• _WHAT IS REQUIRED_
Please tally the lines in the records that include the word "robot" and answer with the bare number.

────────────────

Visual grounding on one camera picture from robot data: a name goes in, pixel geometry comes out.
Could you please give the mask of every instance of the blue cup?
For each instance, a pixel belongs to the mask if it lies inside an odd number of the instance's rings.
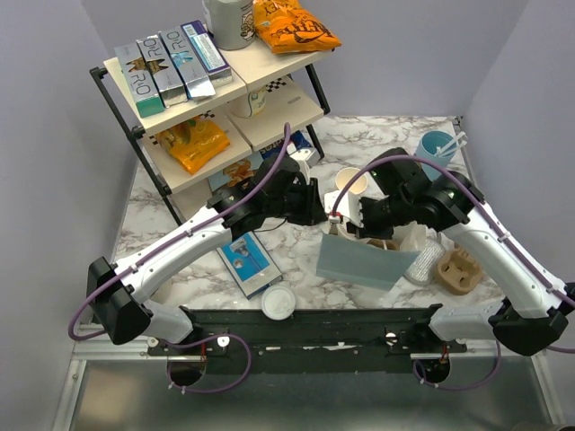
[[[427,132],[421,137],[420,144],[415,151],[415,155],[421,157],[422,159],[427,159],[430,162],[434,162],[442,168],[446,168],[449,165],[449,162],[451,162],[451,159],[453,159],[455,153],[452,151],[446,151],[447,156],[436,155],[436,153],[439,148],[447,145],[451,139],[453,139],[453,136],[446,132],[441,132],[439,130]],[[454,142],[450,148],[453,150],[456,145],[457,143]],[[431,166],[423,163],[421,165],[423,166],[423,171],[430,180],[433,181],[439,177],[439,175],[441,175],[439,171],[435,170]]]

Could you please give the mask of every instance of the round white lid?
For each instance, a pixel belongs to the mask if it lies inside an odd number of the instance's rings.
[[[274,321],[287,319],[295,309],[296,296],[286,285],[269,287],[261,297],[261,310]]]

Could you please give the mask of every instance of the marble surface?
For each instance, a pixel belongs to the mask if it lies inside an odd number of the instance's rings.
[[[321,195],[335,190],[335,175],[344,167],[361,168],[395,146],[402,146],[413,154],[420,137],[429,130],[454,134],[451,120],[446,118],[328,117],[316,122],[314,127],[325,151],[325,158],[312,169],[312,175],[319,180]],[[466,172],[461,154],[456,155],[450,168]],[[365,195],[381,197],[376,184],[371,178],[368,180]],[[267,220],[261,229],[270,229],[280,222]],[[152,181],[142,166],[138,166],[116,258],[144,248],[175,227]],[[296,294],[298,309],[427,307],[433,303],[464,306],[503,297],[488,277],[465,296],[451,295],[437,284],[416,286],[405,278],[387,292],[317,277],[315,264],[322,229],[325,231],[326,227],[284,224],[275,231],[258,234]],[[261,308],[261,296],[248,301],[215,251],[174,276],[172,283],[163,286],[154,299],[190,309]]]

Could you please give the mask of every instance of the gray wall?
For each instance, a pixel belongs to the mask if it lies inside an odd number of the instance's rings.
[[[200,0],[82,2],[110,53],[136,38],[203,19]],[[301,3],[343,41],[317,65],[333,113],[444,115],[468,106],[527,0]],[[305,73],[296,79],[306,83]]]
[[[575,281],[575,2],[531,0],[465,113],[478,182],[501,221]],[[575,319],[560,344],[575,347]],[[552,355],[575,423],[572,357]]]
[[[67,320],[110,255],[134,159],[88,69],[106,50],[77,0],[0,13],[0,427],[50,429]]]

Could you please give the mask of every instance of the snack bag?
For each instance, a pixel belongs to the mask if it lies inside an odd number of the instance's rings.
[[[155,138],[192,175],[230,145],[226,133],[216,123],[199,117],[168,128]]]
[[[325,51],[340,40],[297,0],[254,0],[255,29],[271,52]]]

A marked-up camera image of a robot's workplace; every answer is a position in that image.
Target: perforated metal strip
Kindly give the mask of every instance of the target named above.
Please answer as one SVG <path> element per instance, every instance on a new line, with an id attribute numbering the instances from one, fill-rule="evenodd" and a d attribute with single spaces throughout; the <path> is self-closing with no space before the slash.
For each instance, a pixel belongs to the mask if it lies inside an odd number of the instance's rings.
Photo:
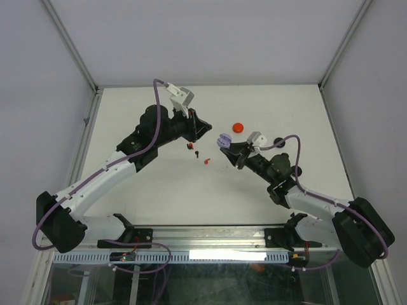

────────────────

• _OUTPUT FOR THIS TASK_
2